Swine flu threatened to hamper the progress of the Royal Opera House's rehearsals of 'The Enchanted Pig', Jonathan Dove's opera for children, which opens in the Linbury Studio Theatre on 11 December.

In a rather bizarre twist of irony, Simon Wilding, the singer who is performing the role of the pig, was taken ill with swine flu, and after a bout of fever and enforced bed-rest, has only just resumed rehearsals. Derek Welton was forced to cover the role in his absence. A ROH insider said: "He's feeling a bit better and has started rehearsals, but he was really rather poorly with it, and had quite a high fever." Dove and the opera's writer, Alasdair Middleton, have based the drama on a gritty "anti-fairytale" inspired by Romanian, Norwegian and classic folk stories about a princess who discovers she is to marry a hairy pig. Flora is the youngest daughter of King Hildebrand and being a feisty sort of girl, is undeterred by the swinish appearance of her new husband.

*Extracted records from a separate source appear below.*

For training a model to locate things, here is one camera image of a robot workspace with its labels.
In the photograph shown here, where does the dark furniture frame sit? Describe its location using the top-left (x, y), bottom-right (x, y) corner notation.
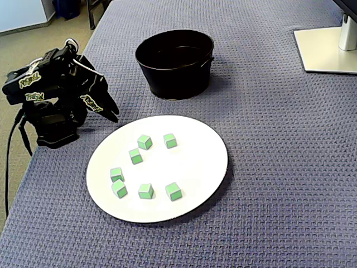
top-left (85, 0), bottom-right (112, 31)

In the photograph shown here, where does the blue waffle weave tablecloth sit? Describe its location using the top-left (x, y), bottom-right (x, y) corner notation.
top-left (0, 0), bottom-right (357, 268)

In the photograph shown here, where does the white round plate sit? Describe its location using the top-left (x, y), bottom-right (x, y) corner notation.
top-left (85, 114), bottom-right (229, 224)

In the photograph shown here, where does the black round container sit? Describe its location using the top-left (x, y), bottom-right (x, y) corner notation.
top-left (135, 29), bottom-right (215, 101)

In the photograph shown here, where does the white partition panel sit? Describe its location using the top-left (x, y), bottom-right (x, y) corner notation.
top-left (0, 0), bottom-right (56, 37)

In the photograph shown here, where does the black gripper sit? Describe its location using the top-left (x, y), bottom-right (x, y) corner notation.
top-left (69, 55), bottom-right (120, 123)

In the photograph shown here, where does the thick black power cable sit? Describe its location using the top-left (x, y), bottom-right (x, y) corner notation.
top-left (4, 110), bottom-right (25, 218)

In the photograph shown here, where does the white monitor stand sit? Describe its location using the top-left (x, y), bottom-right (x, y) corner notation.
top-left (293, 0), bottom-right (357, 75)

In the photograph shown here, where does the blue bin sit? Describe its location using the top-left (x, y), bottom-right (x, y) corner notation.
top-left (52, 0), bottom-right (84, 20)

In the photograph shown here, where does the small green cube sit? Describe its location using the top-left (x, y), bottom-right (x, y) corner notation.
top-left (165, 181), bottom-right (182, 202)
top-left (163, 133), bottom-right (178, 149)
top-left (137, 134), bottom-right (153, 151)
top-left (109, 167), bottom-right (125, 183)
top-left (138, 183), bottom-right (155, 200)
top-left (128, 148), bottom-right (143, 165)
top-left (111, 179), bottom-right (129, 200)

When he is abducted by a wicked crone she sets out to rescue him.

All white on night

The Louvre's second-best-selling "postcard" image is coming to London, declared Nicholas Penny, director of the National Gallery. A Delaroche exhibition next year is part of a plan to "re-appraise" his work (long misunderstood as a bit tacky). The image is 'Young Christian Martyr', a decidedly clichéd portrait of a dying woman in white flowing robes lying in a river with a halo bobbing above her head is an example of Delaroche's "continued interest in female martyrdom," said Dr Penny. Not sure it works for a reappraisal though.

Beyond the Palin

Sarah Palin's book, Going Rogue, was launched in America last week. Back home, it wasn't so simple, or not in the offices of HarperCollins, at least. Speaking to the UK branch, I was told the book was not coming here. HarperCollins USA said the same thing. So the book's not coming?, I asked HarperCollins UK some days later and was reassured we wouldn't see it in our bookstores. That was in the morning. By the afternoon, her book was making its way here, said HarperCollins US (in the UK). And that's PR? Right.

Padel steers her craft to fertile waters

Ruth Padel, she of the Oxford professor of poetry saga, has been delving into prose, ecology, migration and beyond. She is soon to bring out her first novel ("I'm very scared about that"), featuring tigers and a tropical field biologist in India; she is in the middle of penning 'The Mara Crossing', a mix of prose and poetry situated around a river crossing for migrating wilderbeest and zebra which is filled with the largest crocodiles in Africa ("It seems to me to sum up the dangers and hardship of migration"); she's just been nominated for the Costa prize; and she's written a poem on barnacles and humpback whales that was projected on to the front of the Newcastle Centre for Literary Arts last week. A rather impressive comeback from scandal, by any standards.

Barely responsive to photo opportunity

Volunteers who signed up to take their clothes off at London's Shoreditch House last September for one of Spencer Tunick's "naked" installations, did so on a promise of receiving a limited-edition photograph in exchange for their bravery. It was a cold day but they obliged the artist by jumping into the outdoor pool. In spite of the fuss made over leaving addresses for the photo to be posted, some have waited for over a year. Shoreditch House, when asked, blamed an errant post, and promptly stumped up signed first-edition images to two aggrieved parties.